In this book, photographer David Alexander Bjorkman tells the story of a world traveler now limited in his mobility by Post Polio Syndrome, the weakening of muscles in an adult who suffered Polio as a child. Turning his camera on Don Legg, David portrays the joys and challenges of travel on crutches and in a wheelchair within the colonial city of Merida, in Mexico's Yucatan Peninsula.
Easily fatigued and needing a wheelchair to go any distance, Mr. Legg now spends the winter months of December and January in Merida, never going beyond a two-block radius of the hotel where he stays.
David and his writer wife Victoria Thomas encountered Mr. Legg when they were working on their book "Climbing the Pyramid, Rediscovering Maya Mysteries from Chichen Itza's Great Pyramid." He occupied a hotel room a few doors down from theirs, and finally asked them what they were doing in Merida since people rarely stay in the hotel more than two or three nights.
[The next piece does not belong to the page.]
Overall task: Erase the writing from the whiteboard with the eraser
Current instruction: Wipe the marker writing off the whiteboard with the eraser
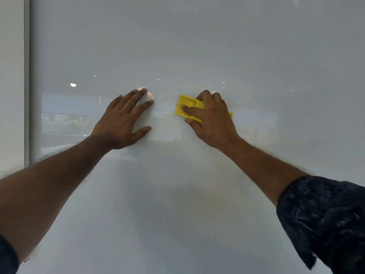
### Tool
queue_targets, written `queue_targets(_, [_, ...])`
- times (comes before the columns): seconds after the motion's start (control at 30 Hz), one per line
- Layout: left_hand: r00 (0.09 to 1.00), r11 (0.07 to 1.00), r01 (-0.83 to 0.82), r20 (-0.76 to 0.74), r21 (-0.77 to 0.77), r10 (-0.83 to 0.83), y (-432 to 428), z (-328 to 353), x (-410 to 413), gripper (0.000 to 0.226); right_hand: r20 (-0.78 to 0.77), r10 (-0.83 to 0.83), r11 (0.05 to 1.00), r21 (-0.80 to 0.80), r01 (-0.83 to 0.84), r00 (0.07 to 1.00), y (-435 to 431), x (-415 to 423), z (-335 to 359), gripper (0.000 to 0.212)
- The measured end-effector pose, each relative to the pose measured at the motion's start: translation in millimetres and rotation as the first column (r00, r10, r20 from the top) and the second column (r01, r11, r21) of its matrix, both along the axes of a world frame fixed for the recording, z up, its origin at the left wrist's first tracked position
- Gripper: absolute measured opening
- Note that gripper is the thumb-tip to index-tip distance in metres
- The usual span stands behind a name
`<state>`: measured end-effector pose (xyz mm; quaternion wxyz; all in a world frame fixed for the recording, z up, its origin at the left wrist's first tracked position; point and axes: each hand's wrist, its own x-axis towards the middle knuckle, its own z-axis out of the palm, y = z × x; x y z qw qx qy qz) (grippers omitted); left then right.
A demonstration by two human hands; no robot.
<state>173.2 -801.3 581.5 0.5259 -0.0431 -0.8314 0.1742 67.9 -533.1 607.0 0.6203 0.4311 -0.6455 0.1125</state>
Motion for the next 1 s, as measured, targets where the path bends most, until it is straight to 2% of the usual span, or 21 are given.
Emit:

After two years of seeing Mr. Legg in the hotel each winter, David asked if he could photograph his daily activities during one week. Mr. Legg readily agreed and allowed David into the small world reachable in a wheelchair, which includes the Sunday fair in the central park, the Cathedral, a favorite hot-dog parlor, and a university and theater that offers plays and concerts.
"Yucatan Traveler" is a photographic essay of one man's journey of traveling with a disability.